Mistrial request rejected for Leamington man convicted of murder
A judge has rejected a defence request for a mistrial for a Leamington man convicted of second degree murder.
Justice Kelly Gorman announced the decision in court on Monday.
Andrew Cowan, 45, was to be sentenced in November. Instead, his lawyer Patrick Ducharme, filed an application that claims his client was denied a fair trial for numerous reasons.
One of those reasons is an accusation of a close friendship between the Crown Attorney Tom Meehan and Justice Kelly Gorman, who presided over Cowan’s trial by jury.
Cowan’s lawyer Pat Ducharme accused Justice Gorman of creating an un-level playing field for his client.
“I’ve never even been aware of a judge doing anything along the lines of what I complained about today,” said Durcharme.
Regional crown counsel Michael Carnegie didn't focus his counter arguments on those actions or their relationship.
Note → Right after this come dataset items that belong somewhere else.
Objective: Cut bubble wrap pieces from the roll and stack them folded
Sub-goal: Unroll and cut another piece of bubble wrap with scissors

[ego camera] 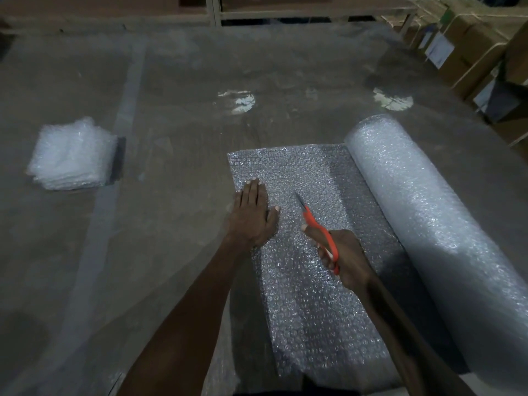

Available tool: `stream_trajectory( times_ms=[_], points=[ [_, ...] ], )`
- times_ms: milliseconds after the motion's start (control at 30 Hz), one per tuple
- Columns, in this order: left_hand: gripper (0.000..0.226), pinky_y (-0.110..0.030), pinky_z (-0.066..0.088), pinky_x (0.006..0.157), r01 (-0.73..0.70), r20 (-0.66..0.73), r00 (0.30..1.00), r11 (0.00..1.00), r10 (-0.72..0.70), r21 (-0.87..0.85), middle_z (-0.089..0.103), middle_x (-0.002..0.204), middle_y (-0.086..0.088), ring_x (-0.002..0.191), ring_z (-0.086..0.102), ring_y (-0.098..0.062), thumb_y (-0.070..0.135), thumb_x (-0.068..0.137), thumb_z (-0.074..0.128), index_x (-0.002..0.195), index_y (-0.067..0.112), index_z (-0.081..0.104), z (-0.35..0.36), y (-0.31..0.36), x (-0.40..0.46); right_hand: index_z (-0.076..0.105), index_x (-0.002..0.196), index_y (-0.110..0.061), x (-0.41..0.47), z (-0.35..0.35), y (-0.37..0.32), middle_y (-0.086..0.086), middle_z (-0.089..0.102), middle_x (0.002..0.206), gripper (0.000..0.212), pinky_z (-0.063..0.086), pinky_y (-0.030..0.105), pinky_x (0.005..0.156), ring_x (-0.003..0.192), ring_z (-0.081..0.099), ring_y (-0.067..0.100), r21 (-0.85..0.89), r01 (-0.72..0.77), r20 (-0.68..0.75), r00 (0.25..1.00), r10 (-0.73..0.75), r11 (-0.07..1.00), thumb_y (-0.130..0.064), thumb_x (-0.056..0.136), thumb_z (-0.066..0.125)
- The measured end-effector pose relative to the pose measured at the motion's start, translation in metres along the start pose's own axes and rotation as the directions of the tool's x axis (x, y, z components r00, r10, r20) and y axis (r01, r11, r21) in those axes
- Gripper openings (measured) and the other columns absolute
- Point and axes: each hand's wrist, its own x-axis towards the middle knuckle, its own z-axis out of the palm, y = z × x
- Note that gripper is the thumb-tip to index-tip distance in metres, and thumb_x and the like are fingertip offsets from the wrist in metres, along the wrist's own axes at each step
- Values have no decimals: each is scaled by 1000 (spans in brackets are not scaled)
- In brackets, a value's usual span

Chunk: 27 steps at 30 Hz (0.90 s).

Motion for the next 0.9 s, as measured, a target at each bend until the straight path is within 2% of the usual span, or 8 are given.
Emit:
stream_trajectory(
  times_ms=[200,367,500,567,633,733,800,900],
  points=[
    [78,-47,0,125,-12,-8,1000,1000,12,-13,0,166,-18,154,-4,-29,53,100,12,158,2,6,0,1,-1,72,85,3,9,5,-5,9,54,53,44,30,20,38,36,40,13,40,3,19,1000,-4,999,-37,77,87],
    [77,-46,-1,125,-13,-7,1000,1000,13,-7,0,166,-18,154,-3,-30,53,101,13,158,2,7,0,0,0,63,66,-5,9,4,-4,8,50,49,41,27,18,38,34,36,13,9,8,25,1000,-8,1000,-36,77,88],
    [79,-47,-2,125,-7,29,1000,1000,7,3,-1,166,-18,154,-4,-31,54,99,11,158,2,5,-2,1,2,63,64,-7,4,4,-7,7,51,50,41,28,20,39,35,37,13,11,11,31,999,-11,1000,-37,79,86],
    [76,-47,-1,123,-8,17,1000,1000,7,6,5,166,-19,153,2,-33,53,101,16,158,1,9,-3,0,5,64,65,-7,3,4,-10,7,52,50,43,28,20,40,36,39,14,-7,5,19,1000,-5,1000,-42,79,85],
    [74,-49,8,121,-18,-17,1000,999,19,29,19,162,-21,150,15,-36,51,101,18,155,1,18,-8,-1,9,66,69,-4,6,5,-13,8,53,52,44,30,20,39,37,40,13,-7,5,11,1000,-5,1000,-43,78,85],
    [72,-50,19,115,-49,-47,998,997,52,60,33,151,-19,139,29,-36,50,98,18,149,2,29,-17,-3,17,72,84,5,11,6,-13,8,56,55,51,31,21,38,37,41,13,15,5,2,1000,-5,1000,-43,77,86],
    [73,-50,18,116,-59,-41,997,996,61,64,32,153,-19,141,28,-35,51,97,15,150,3,29,-19,-5,25,71,88,10,12,6,-13,9,56,55,53,31,21,37,37,42,12,3,4,8,1000,-4,1000,-40,78,86],
    [73,-50,7,121,-34,-7,999,997,34,64,18,162,-20,151,13,-35,52,102,14,155,2,20,-20,-10,37,66,85,16,15,3,-8,9,55,55,55,32,20,37,37,42,13,2,21,21,1000,-21,1000,-37,82,83]
  ],
)
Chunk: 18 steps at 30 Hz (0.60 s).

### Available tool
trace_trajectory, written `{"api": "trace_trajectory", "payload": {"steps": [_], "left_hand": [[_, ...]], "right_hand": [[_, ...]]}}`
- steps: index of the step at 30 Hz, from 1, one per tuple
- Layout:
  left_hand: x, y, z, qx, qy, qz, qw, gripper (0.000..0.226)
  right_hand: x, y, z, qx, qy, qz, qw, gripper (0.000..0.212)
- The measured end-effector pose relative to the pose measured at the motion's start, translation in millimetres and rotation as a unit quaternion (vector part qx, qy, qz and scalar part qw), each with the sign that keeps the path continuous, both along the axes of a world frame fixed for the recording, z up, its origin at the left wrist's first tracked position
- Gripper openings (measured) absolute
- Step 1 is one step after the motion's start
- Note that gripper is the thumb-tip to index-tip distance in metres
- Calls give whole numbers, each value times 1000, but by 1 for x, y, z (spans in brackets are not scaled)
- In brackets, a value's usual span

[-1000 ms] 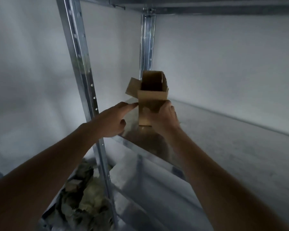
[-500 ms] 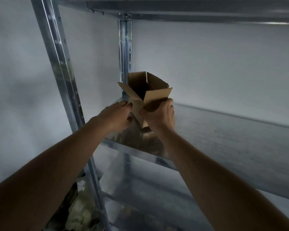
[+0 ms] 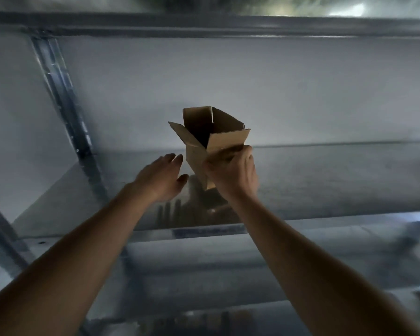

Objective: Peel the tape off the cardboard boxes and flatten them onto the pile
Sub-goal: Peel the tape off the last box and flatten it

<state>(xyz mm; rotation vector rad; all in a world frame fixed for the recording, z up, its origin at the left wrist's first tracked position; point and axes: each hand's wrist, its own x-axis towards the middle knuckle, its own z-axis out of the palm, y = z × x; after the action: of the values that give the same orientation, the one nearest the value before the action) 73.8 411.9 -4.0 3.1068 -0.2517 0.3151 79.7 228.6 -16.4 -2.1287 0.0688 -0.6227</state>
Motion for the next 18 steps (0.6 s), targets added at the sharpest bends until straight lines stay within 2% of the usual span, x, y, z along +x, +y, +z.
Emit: {"api": "trace_trajectory", "payload": {"steps": [8,18], "left_hand": [[22,-162,0,1,15,-86,996,68],[36,-378,-4,-21,25,-143,989,69]], "right_hand": [[-15,-155,3,-12,-19,-89,996,94],[-23,-364,-3,-43,-19,-139,989,93]]}}
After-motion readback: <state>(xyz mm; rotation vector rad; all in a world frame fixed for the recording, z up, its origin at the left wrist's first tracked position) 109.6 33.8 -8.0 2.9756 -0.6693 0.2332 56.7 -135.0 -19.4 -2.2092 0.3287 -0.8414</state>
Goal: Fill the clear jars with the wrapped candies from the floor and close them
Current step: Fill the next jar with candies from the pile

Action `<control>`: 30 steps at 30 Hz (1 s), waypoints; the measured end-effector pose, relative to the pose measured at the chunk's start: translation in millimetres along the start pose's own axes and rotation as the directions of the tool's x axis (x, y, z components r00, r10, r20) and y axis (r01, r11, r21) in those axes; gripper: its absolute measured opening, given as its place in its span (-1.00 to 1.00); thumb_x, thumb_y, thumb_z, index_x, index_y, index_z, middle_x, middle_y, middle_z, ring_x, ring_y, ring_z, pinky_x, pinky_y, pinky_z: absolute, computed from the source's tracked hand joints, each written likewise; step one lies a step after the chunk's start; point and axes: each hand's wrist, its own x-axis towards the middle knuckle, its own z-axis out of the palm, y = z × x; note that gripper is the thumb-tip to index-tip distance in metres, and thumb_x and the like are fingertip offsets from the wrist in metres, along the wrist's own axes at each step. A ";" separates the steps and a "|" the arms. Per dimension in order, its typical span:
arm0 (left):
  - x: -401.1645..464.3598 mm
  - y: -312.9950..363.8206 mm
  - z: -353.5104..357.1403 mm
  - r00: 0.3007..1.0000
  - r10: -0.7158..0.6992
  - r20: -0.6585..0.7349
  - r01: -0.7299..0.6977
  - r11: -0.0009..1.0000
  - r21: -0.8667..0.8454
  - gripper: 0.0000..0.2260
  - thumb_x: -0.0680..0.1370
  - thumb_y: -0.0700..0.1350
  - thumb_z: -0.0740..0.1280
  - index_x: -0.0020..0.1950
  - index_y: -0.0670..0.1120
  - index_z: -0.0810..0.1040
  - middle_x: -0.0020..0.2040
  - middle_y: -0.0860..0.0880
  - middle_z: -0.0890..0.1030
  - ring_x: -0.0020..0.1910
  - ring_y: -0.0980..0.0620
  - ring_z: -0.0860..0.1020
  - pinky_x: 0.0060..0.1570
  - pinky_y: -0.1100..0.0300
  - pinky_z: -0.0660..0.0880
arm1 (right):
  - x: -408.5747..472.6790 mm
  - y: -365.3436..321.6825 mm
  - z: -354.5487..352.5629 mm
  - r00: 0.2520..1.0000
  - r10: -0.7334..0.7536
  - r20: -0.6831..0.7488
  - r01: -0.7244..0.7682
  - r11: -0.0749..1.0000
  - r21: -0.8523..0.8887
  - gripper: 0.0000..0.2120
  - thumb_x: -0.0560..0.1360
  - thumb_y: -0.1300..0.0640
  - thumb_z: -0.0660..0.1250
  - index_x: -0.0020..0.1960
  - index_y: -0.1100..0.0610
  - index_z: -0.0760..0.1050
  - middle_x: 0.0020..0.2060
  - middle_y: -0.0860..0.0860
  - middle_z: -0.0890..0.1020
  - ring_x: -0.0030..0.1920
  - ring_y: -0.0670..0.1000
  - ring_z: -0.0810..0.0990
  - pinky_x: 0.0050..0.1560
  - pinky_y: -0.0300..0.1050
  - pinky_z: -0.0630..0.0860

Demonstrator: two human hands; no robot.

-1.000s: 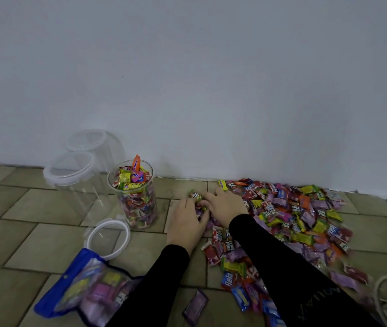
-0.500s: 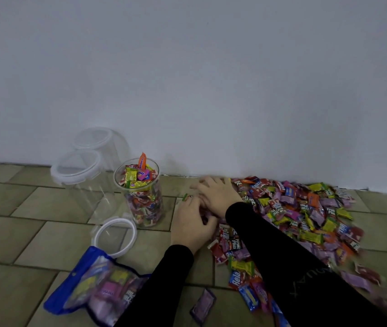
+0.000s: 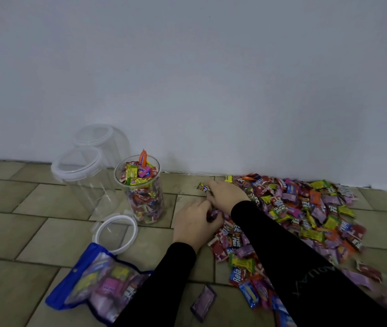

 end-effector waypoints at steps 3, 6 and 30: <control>-1.7 0.3 -1.9 0.998 0.047 -0.033 -0.045 0.998 0.040 -0.70 0.43 0.14 0.22 -0.39 -0.02 0.32 -0.47 0.01 0.45 -0.46 -0.03 0.44 -0.50 0.16 0.24 | -3.6 -0.8 -5.5 1.000 0.020 -0.014 -0.020 0.999 -0.037 -0.68 0.64 0.08 0.06 0.30 0.22 0.34 0.11 0.20 0.59 0.10 0.21 0.56 -0.02 0.02 0.43; -0.3 1.2 -5.6 0.994 0.095 -0.050 -0.092 0.994 0.066 -0.67 0.48 0.13 0.21 -0.41 -0.01 0.31 -0.51 0.00 0.42 -0.50 -0.01 0.41 -0.50 0.21 0.15 | -8.8 1.0 -13.0 0.995 0.037 -0.095 -0.043 0.997 -0.060 -0.72 0.65 0.06 0.04 0.24 0.21 0.34 0.04 0.18 0.62 0.04 0.21 0.59 0.02 0.04 0.38; -24.6 138.4 -66.0 0.975 -0.221 -0.026 0.150 0.741 -0.654 -0.59 0.62 0.10 0.20 -0.34 -0.10 0.29 -0.44 0.00 0.27 -0.43 0.09 0.22 -0.42 0.21 0.10 | -157.2 -1.4 -141.2 0.749 0.400 -0.528 0.007 0.792 0.610 -0.74 0.65 0.04 0.11 0.16 0.20 0.42 -0.19 0.11 0.61 -0.25 0.10 0.55 -0.22 0.02 0.46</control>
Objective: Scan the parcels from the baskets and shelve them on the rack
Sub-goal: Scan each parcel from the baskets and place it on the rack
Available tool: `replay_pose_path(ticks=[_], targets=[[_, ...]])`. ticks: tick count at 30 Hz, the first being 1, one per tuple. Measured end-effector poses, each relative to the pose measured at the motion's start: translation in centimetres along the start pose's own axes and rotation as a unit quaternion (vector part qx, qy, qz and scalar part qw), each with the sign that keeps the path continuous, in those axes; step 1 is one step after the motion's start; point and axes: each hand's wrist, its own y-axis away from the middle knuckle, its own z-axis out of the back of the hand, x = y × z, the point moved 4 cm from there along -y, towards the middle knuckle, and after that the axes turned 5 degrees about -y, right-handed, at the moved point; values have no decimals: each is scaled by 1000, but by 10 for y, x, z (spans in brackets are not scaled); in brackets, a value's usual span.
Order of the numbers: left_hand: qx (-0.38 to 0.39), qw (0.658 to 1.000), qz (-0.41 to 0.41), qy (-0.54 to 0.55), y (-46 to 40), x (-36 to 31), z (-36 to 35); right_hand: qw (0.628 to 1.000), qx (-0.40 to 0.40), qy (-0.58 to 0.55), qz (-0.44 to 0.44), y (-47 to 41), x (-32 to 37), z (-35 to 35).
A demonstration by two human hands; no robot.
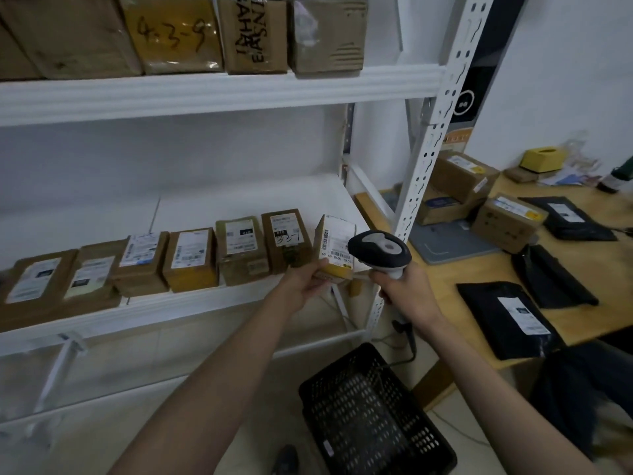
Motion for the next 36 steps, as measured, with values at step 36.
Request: replay_pose_path(ticks=[36], targets=[[-32,985,157,-62,-117,55,-9,970,-84,-47,-223,-8,-104,-8]])
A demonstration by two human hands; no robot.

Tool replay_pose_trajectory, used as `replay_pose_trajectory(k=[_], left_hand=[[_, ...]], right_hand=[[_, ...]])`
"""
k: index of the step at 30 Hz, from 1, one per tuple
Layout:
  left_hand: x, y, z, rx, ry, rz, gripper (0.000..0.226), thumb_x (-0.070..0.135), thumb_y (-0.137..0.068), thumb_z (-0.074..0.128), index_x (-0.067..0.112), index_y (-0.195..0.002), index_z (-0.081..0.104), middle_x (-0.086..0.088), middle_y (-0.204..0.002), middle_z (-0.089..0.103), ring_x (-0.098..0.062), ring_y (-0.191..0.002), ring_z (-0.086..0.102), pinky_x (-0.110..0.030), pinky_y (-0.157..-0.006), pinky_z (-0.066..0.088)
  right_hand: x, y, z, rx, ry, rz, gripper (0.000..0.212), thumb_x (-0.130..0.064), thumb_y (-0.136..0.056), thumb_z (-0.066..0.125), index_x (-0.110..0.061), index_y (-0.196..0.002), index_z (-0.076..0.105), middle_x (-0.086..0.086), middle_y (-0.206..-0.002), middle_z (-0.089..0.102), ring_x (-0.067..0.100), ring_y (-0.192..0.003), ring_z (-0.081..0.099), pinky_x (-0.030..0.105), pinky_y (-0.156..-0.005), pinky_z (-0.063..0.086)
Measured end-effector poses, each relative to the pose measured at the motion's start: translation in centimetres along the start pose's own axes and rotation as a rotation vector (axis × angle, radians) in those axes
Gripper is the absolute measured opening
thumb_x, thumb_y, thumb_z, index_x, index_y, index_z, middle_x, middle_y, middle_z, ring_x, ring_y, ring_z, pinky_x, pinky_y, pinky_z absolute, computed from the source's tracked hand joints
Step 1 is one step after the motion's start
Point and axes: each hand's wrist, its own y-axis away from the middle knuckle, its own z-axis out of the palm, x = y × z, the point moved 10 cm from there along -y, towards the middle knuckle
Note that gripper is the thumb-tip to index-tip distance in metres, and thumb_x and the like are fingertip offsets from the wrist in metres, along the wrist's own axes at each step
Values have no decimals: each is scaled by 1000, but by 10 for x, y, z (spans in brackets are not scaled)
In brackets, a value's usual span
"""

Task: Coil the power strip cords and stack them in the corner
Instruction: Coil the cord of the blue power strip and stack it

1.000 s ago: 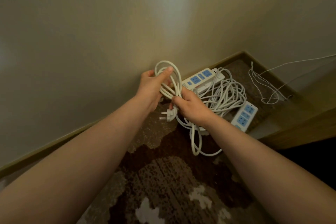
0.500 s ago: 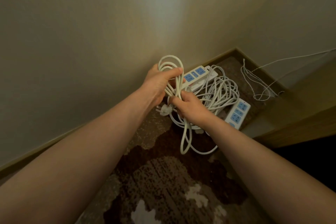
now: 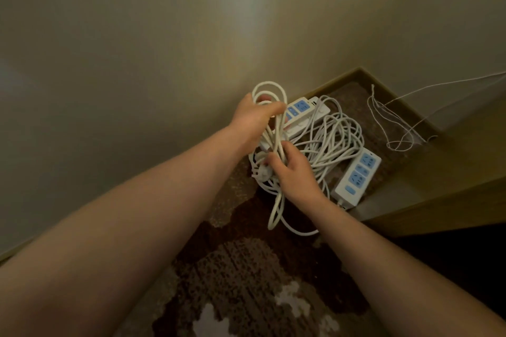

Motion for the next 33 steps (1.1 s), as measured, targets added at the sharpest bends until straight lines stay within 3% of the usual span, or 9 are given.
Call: replay_pose_trajectory(k=[4, 7, 10, 11, 15, 18, 22, 27, 33], left_hand=[[4, 3, 15, -184, -168, 10, 6, 10, -86, 60, 16, -89, 59, -10, -88, 67, -28, -88, 68, -43, -85, 53], [0, -3, 15, -251, -245, 44, 17, 7, -92, 50, 16, -101, 61, -12, -107, 65, -30, -104, 62, -44, -96, 47], [-6, -1, 5, -234, -451, 117, 31, -1, -92, 47, 8, -120, 59, -6, -114, 62, -16, -105, 57, -9, -79, 48], [-11, 0, -2, -209, -559, 132, 35, -1, -92, 47, 5, -125, 56, -7, -120, 61, -14, -108, 56, -5, -79, 45], [-31, -6, -12, -205, -870, 177, 41, 9, -94, 44, 15, -134, 52, -6, -136, 55, -19, -122, 53, -33, -104, 42], [-29, -23, 2, -243, -1119, 303, 41, 18, -95, 45, 23, -136, 49, -7, -139, 49, -23, -125, 48, -30, -102, 36], [-49, -46, 33, -428, -1343, 340, 44, 24, -97, 43, 24, -141, 41, -12, -151, 31, -30, -135, 34, -33, -110, 26], [-73, -67, 38, -592, -1626, 338, 51, 22, -97, 37, 26, -147, 27, -11, -158, 13, -33, -140, 22, -39, -115, 21], [-67, -81, 46, -694, -1650, 314, 47, 36, -100, 29, 28, -147, 28, -7, -158, 18, -28, -141, 25, -39, -115, 22]], right_hand=[[10, 2, -4, 65, -88, 31, 15, -22, -104, 48, -19, -110, 62, 0, -83, 65, 3, -73, 63, 14, -63, 46], [12, -9, -15, 140, -39, 65, 14, -25, -103, 47, -20, -105, 60, -8, -81, 62, -1, -68, 59, 17, -59, 44], [13, -17, -33, 240, -40, 108, 21, -28, -103, 46, -18, -113, 61, -3, -93, 66, 9, -81, 64, 28, -69, 50], [16, -18, -39, 286, -50, 135, 22, -28, -103, 46, -18, -114, 62, -1, -94, 67, 13, -83, 64, 31, -71, 50], [35, -16, -50, 403, -39, 258, 20, -28, -101, 45, -15, -102, 60, -1, -83, 60, 18, -74, 60, 37, -68, 46], [39, -19, -58, 458, -24, 297, 21, -30, -101, 44, -15, -101, 59, 0, -86, 60, 19, -78, 61, 41, -73, 49], [31, -35, -77, 573, 64, 315, 25, -31, -101, 41, -13, -106, 57, -6, -82, 54, 15, -77, 57, 33, -70, 37], [52, -52, -96, 630, 155, 516, 35, -29, -103, 36, -7, -126, 52, 10, -114, 61, 28, -98, 59, 36, -80, 43], [83, -78, -109, 610, 268, 660, 37, -23, -103, 37, -4, -132, 50, 17, -122, 63, 35, -107, 60, 34, -74, 37]])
Rather he said to the court “we are not here to point fingers and to shame this court into exceeding its jurisdiction.” Carnegie argued a jury verdict can only be overturned for legal reasons.
Cowan was found guilty on Aug. 23 in the death of 53-year-old Edward Witt.
He was killed after the truck he was in, driven by Cowan, struck a flower bed and became airborne before crashing into the second floor of a building in October of 2012.
Justice Gorman did not give reasons for rejecting the mistrial. She said they would be given to the crown an defence in written form.
Sentencing submissions for Cowan will begin on Tuesday.
The crown is asking for the minimum sentence of ten years of parole ineligibility.
Ducharme also confirms to CTV News that Cowan has already retained a Toronto lawyer that works exclusively with appeals.